Two lines in the data below mark the range: the one with "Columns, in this" and the one with "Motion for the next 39". Return both, along with every line between them, exactly.
##### Material for this exercise
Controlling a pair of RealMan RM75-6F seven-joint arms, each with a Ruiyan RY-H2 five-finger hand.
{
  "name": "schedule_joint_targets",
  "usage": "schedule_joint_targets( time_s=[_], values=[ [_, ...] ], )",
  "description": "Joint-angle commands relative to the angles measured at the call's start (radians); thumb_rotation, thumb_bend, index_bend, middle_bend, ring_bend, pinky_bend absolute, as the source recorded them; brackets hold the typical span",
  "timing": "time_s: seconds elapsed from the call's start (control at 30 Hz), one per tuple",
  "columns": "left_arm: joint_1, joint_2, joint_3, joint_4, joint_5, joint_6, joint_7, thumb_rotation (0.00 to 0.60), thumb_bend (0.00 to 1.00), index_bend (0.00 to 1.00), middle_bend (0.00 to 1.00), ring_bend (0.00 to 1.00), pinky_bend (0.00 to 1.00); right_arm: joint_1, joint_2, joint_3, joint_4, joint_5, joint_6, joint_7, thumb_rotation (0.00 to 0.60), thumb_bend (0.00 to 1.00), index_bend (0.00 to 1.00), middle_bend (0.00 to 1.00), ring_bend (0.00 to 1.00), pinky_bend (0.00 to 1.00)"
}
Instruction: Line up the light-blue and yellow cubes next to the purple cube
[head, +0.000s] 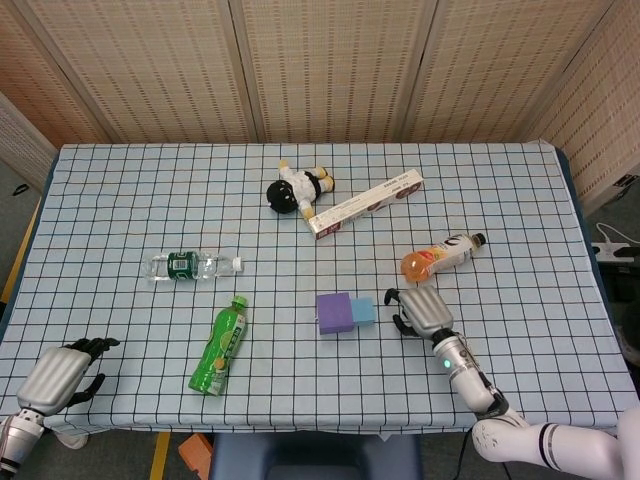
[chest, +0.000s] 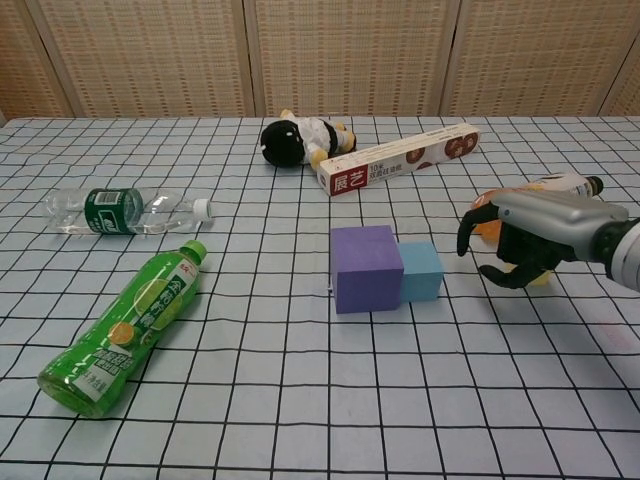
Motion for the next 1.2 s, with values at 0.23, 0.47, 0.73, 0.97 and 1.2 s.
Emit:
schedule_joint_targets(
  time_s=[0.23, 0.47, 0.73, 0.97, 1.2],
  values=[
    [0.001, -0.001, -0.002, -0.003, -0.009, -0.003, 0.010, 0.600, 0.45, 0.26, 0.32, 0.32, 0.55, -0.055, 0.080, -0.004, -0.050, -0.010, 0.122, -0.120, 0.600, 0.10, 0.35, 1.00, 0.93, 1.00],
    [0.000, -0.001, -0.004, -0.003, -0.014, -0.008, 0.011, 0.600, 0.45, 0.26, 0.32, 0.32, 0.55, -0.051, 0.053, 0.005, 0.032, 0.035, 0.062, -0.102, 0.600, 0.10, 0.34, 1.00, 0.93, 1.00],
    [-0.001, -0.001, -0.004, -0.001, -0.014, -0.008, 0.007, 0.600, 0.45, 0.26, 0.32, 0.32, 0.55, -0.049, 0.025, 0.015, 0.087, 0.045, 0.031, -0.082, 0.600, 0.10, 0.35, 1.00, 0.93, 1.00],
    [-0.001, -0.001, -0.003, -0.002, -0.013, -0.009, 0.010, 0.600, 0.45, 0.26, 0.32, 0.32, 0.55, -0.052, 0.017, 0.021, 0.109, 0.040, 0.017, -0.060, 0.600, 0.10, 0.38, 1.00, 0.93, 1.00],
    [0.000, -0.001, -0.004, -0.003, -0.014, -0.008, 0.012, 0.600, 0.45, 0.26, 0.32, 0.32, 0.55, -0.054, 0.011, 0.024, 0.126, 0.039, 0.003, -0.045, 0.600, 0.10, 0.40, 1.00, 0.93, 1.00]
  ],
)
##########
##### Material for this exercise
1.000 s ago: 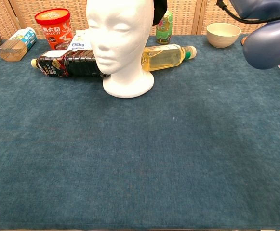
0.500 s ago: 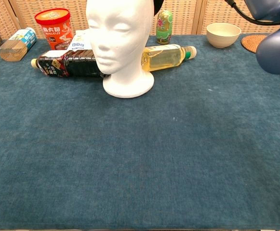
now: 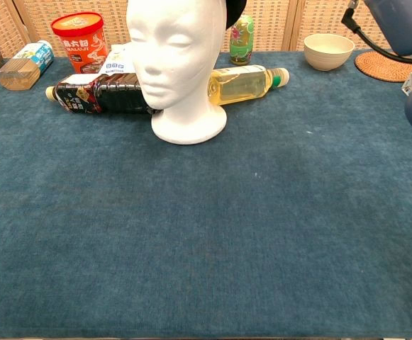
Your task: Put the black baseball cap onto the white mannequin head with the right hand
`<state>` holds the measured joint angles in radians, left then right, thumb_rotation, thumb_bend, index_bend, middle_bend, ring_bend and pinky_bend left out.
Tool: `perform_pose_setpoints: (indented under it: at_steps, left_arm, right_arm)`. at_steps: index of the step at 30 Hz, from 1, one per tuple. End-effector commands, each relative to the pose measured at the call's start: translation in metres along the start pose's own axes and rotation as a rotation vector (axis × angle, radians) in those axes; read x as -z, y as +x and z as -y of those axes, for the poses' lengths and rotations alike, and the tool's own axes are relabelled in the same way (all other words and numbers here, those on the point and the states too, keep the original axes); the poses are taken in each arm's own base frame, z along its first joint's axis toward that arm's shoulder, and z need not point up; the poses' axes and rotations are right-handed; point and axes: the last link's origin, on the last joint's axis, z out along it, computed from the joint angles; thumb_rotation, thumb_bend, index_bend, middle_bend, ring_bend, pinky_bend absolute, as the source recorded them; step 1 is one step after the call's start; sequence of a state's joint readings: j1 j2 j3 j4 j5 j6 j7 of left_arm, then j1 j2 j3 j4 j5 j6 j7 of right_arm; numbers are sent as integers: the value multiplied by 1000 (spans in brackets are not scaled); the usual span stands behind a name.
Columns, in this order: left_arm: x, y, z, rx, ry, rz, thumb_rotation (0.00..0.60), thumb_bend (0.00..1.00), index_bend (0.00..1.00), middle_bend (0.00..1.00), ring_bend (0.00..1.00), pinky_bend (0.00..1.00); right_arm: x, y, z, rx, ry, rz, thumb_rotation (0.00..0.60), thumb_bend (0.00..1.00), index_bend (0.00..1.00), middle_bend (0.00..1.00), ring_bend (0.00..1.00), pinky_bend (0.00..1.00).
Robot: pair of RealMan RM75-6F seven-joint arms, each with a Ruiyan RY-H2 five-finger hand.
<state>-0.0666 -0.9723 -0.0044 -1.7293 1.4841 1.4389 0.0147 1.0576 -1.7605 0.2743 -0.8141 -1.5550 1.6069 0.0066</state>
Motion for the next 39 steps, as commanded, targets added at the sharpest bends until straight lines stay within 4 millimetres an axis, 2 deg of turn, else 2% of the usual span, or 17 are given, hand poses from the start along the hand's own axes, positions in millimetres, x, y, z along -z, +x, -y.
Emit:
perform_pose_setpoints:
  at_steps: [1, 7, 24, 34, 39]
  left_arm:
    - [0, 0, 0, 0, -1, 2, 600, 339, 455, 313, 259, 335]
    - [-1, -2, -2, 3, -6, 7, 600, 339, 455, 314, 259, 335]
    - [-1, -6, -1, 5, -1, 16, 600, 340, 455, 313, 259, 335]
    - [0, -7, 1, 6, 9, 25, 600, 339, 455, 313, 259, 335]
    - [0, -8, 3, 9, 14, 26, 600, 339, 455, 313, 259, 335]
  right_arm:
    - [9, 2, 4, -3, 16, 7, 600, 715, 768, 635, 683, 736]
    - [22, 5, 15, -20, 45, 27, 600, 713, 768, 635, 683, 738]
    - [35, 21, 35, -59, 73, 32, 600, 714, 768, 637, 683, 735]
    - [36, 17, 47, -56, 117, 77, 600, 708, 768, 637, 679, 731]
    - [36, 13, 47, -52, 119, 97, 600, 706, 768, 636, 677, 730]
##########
> **Response**
Columns, in this order: left_arm: x, y, z, rx, ry, rz, thumb_rotation (0.00..0.60), thumb_bend (0.00..1.00), index_bend (0.00..1.00), middle_bend (0.00..1.00), ring_bend (0.00..1.00), pinky_bend (0.00..1.00); right_arm: x, y, z, rx, ry, rz, thumb_rotation (0.00..0.60), thumb_bend (0.00..1.00), index_bend (0.00..1.00), middle_bend (0.00..1.00), ring_bend (0.00..1.00), pinky_bend (0.00..1.00).
Robot: pair of RealMan RM75-6F seven-joint arms, each with a Ruiyan RY-H2 five-finger hand.
<state>-0.0666 -0.9723 -0.0044 -1.7293 1.4841 1.4389 0.0147 1.0576 -1.7605 0.2743 -0.8141 -1.5550 1.6069 0.0066</state>
Motion for the next 39 steps, as commanded, targets added at the sharpest bends until straight lines stay within 4 millimetres an axis, 2 deg of turn, else 2% of the usual span, or 17 are given, hand poses from the start along the hand's own axes, positions in millimetres, x, y, z along -z, +x, -y.

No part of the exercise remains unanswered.